*Exercise description:* Before you finish, make sure every line below has been written out exactly.

Source data:
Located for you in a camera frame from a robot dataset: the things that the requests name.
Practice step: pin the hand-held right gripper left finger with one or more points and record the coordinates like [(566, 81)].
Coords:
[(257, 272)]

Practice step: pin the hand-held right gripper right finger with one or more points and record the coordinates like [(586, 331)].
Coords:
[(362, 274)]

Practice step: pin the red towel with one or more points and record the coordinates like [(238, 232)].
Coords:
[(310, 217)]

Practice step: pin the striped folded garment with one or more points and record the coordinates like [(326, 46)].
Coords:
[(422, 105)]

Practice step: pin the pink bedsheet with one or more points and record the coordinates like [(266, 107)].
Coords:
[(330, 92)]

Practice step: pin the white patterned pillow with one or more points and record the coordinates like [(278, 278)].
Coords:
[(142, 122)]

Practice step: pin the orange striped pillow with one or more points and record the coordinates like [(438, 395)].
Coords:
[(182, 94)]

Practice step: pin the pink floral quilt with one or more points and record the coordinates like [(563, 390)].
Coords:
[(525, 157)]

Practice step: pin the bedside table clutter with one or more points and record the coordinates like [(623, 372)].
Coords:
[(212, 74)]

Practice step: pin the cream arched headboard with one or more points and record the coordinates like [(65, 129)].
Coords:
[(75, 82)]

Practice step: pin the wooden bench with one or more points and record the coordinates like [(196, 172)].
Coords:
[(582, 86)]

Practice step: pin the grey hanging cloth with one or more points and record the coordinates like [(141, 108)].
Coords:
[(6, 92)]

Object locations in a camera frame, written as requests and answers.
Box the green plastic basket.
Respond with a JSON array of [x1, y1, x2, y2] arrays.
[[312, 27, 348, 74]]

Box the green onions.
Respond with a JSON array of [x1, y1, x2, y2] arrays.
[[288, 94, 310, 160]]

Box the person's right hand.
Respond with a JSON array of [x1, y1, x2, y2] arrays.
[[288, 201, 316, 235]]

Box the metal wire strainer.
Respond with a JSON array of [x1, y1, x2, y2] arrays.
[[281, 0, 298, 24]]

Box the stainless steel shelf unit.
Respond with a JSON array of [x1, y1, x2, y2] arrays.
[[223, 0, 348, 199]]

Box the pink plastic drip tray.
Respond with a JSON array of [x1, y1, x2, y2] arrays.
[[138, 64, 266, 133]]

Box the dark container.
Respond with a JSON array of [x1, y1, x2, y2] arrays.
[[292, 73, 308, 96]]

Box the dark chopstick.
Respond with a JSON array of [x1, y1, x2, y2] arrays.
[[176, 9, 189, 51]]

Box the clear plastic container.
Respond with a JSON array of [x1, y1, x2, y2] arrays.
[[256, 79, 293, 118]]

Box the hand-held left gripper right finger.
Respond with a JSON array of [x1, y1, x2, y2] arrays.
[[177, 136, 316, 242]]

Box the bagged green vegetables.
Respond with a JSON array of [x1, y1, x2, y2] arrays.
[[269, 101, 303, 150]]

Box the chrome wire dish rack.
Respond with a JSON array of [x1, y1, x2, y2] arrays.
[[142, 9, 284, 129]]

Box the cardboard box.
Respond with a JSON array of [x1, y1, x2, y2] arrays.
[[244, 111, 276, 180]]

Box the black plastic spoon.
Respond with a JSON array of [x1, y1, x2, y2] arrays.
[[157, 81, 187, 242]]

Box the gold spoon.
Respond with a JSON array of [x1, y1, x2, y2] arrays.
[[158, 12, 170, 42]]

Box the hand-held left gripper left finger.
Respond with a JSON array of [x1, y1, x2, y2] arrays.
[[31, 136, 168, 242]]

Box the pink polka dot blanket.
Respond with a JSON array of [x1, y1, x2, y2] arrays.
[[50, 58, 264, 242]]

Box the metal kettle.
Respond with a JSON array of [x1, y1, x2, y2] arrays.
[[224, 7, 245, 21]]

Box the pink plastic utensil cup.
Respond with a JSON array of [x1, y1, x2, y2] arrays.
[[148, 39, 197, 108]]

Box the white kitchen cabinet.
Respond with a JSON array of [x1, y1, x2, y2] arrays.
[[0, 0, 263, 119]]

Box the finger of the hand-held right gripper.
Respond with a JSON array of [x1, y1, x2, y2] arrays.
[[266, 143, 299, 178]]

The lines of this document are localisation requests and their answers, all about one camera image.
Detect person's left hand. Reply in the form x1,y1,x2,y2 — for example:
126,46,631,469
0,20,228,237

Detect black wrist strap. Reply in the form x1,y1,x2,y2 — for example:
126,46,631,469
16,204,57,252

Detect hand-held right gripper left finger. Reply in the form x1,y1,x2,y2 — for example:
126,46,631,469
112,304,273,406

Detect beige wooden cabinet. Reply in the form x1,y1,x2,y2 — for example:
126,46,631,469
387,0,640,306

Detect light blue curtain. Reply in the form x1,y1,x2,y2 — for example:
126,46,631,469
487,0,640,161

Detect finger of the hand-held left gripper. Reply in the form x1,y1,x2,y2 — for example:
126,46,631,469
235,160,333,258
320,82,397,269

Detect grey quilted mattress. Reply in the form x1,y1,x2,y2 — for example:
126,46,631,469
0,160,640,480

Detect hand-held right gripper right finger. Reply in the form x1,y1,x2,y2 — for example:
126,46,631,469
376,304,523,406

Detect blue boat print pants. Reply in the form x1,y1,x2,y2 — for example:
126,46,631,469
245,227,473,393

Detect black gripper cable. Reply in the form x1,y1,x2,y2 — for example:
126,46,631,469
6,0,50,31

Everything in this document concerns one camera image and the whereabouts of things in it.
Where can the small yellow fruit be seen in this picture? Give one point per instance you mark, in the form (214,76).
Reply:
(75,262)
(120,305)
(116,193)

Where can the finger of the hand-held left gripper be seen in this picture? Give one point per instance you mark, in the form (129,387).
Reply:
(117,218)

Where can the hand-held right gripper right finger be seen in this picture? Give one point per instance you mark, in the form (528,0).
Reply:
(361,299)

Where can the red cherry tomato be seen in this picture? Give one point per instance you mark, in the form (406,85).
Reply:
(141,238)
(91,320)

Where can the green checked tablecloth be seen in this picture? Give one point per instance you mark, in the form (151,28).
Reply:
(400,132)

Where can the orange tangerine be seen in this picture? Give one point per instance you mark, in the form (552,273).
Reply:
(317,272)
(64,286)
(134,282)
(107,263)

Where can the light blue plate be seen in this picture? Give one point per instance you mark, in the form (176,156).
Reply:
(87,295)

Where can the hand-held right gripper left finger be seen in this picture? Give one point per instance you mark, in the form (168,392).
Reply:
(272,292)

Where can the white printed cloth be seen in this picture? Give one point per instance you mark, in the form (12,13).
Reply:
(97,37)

*Reply:*
Located for you in a camera frame from a robot dataset: the things that the requests name.
Practice step: pin the hand-held right gripper left finger with one or more points and record the coordinates like [(566, 81)].
Coords:
[(257, 272)]

Practice step: pin the hand-held right gripper right finger with one or more points and record the coordinates like [(586, 331)].
Coords:
[(362, 274)]

Practice step: pin the red towel with one or more points and record the coordinates like [(238, 232)].
Coords:
[(310, 217)]

Practice step: pin the striped folded garment with one or more points and record the coordinates like [(326, 46)].
Coords:
[(422, 105)]

Practice step: pin the pink bedsheet with one or more points and record the coordinates like [(266, 107)].
Coords:
[(330, 92)]

Practice step: pin the white patterned pillow with one or more points and record the coordinates like [(278, 278)].
Coords:
[(142, 122)]

Practice step: pin the orange striped pillow with one or more points and record the coordinates like [(438, 395)].
Coords:
[(182, 94)]

Practice step: pin the pink floral quilt with one or more points and record the coordinates like [(563, 390)].
Coords:
[(525, 157)]

Practice step: pin the bedside table clutter with one or more points and record the coordinates like [(623, 372)].
Coords:
[(212, 74)]

Practice step: pin the cream arched headboard with one or more points and record the coordinates like [(65, 129)].
Coords:
[(75, 82)]

Practice step: pin the wooden bench with one or more points and record the coordinates like [(196, 172)].
Coords:
[(582, 86)]

Practice step: pin the grey hanging cloth with one or more points and record the coordinates like [(141, 108)].
Coords:
[(6, 92)]

Object locations in a camera frame, written as requests and answers.
Box the green plastic basket.
Respond with a JSON array of [x1, y1, x2, y2] arrays.
[[312, 27, 348, 74]]

Box the green onions.
Respond with a JSON array of [x1, y1, x2, y2] arrays.
[[288, 94, 310, 160]]

Box the person's right hand.
Respond with a JSON array of [x1, y1, x2, y2] arrays.
[[288, 201, 316, 235]]

Box the metal wire strainer.
Respond with a JSON array of [x1, y1, x2, y2] arrays.
[[281, 0, 298, 24]]

Box the stainless steel shelf unit.
Respond with a JSON array of [x1, y1, x2, y2] arrays.
[[223, 0, 348, 199]]

Box the pink plastic drip tray.
Respond with a JSON array of [x1, y1, x2, y2] arrays.
[[138, 64, 266, 133]]

Box the dark container.
Respond with a JSON array of [x1, y1, x2, y2] arrays.
[[292, 73, 308, 96]]

Box the dark chopstick.
Respond with a JSON array of [x1, y1, x2, y2] arrays.
[[176, 9, 189, 51]]

Box the clear plastic container.
Respond with a JSON array of [x1, y1, x2, y2] arrays.
[[256, 79, 293, 118]]

Box the hand-held left gripper right finger.
Respond with a JSON array of [x1, y1, x2, y2] arrays.
[[177, 136, 316, 242]]

Box the bagged green vegetables.
Respond with a JSON array of [x1, y1, x2, y2] arrays.
[[269, 101, 303, 150]]

Box the chrome wire dish rack.
Respond with a JSON array of [x1, y1, x2, y2] arrays.
[[142, 9, 284, 129]]

Box the cardboard box.
Respond with a JSON array of [x1, y1, x2, y2] arrays.
[[244, 111, 276, 180]]

Box the black plastic spoon.
Respond with a JSON array of [x1, y1, x2, y2] arrays.
[[157, 81, 187, 242]]

Box the gold spoon.
Respond with a JSON array of [x1, y1, x2, y2] arrays.
[[158, 12, 170, 42]]

Box the hand-held left gripper left finger.
Respond with a JSON array of [x1, y1, x2, y2] arrays.
[[31, 136, 168, 242]]

Box the pink polka dot blanket.
Respond with a JSON array of [x1, y1, x2, y2] arrays.
[[50, 58, 264, 242]]

Box the metal kettle.
Respond with a JSON array of [x1, y1, x2, y2] arrays.
[[224, 7, 245, 21]]

Box the pink plastic utensil cup.
Respond with a JSON array of [x1, y1, x2, y2] arrays.
[[148, 39, 197, 108]]

Box the white kitchen cabinet.
Respond with a JSON array of [x1, y1, x2, y2] arrays.
[[0, 0, 263, 119]]

Box the finger of the hand-held right gripper.
Respond with a JSON array of [x1, y1, x2, y2] arrays.
[[266, 143, 299, 178]]

The lines of this document are localisation requests and their answers, all about one camera image.
Detect person's left hand. Reply in the form x1,y1,x2,y2 — for example:
126,46,631,469
0,20,228,237

Detect black wrist strap. Reply in the form x1,y1,x2,y2 — for example:
126,46,631,469
16,204,57,252

Detect hand-held right gripper left finger. Reply in the form x1,y1,x2,y2 — for example:
126,46,631,469
112,304,273,406

Detect beige wooden cabinet. Reply in the form x1,y1,x2,y2 — for example:
126,46,631,469
387,0,640,306

Detect light blue curtain. Reply in the form x1,y1,x2,y2 — for example:
126,46,631,469
487,0,640,161

Detect finger of the hand-held left gripper. Reply in the form x1,y1,x2,y2 — for example:
126,46,631,469
235,160,333,258
320,82,397,269

Detect grey quilted mattress. Reply in the form x1,y1,x2,y2 — for example:
126,46,631,469
0,160,640,480

Detect hand-held right gripper right finger. Reply in the form x1,y1,x2,y2 — for example:
126,46,631,469
376,304,523,406

Detect blue boat print pants. Reply in the form x1,y1,x2,y2 — for example:
126,46,631,469
245,227,473,393

Detect black gripper cable. Reply in the form x1,y1,x2,y2 — for example:
126,46,631,469
6,0,50,31

Everything in this document concerns one camera image and the whereabouts of things in it.
Where can the small yellow fruit be seen in this picture? Give one point per instance you mark, in the form (214,76).
Reply:
(75,262)
(120,305)
(116,193)

Where can the finger of the hand-held left gripper be seen in this picture? Give one point per instance you mark, in the form (129,387).
Reply:
(117,218)

Where can the hand-held right gripper right finger be seen in this picture? Give one point per instance you mark, in the form (528,0).
Reply:
(361,299)

Where can the red cherry tomato be seen in this picture? Give one point per instance you mark, in the form (406,85).
Reply:
(141,238)
(91,320)

Where can the green checked tablecloth be seen in this picture? Give one point per instance you mark, in the form (151,28).
Reply:
(400,132)

Where can the orange tangerine be seen in this picture? Give one point per instance you mark, in the form (552,273).
Reply:
(317,272)
(64,286)
(134,282)
(107,263)

Where can the light blue plate be seen in this picture? Give one point per instance you mark, in the form (176,156).
Reply:
(87,295)

Where can the hand-held right gripper left finger be seen in this picture? Give one point per instance you mark, in the form (168,392).
Reply:
(272,292)

Where can the white printed cloth be seen in this picture? Give one point per instance you mark, in the form (12,13).
Reply:
(97,37)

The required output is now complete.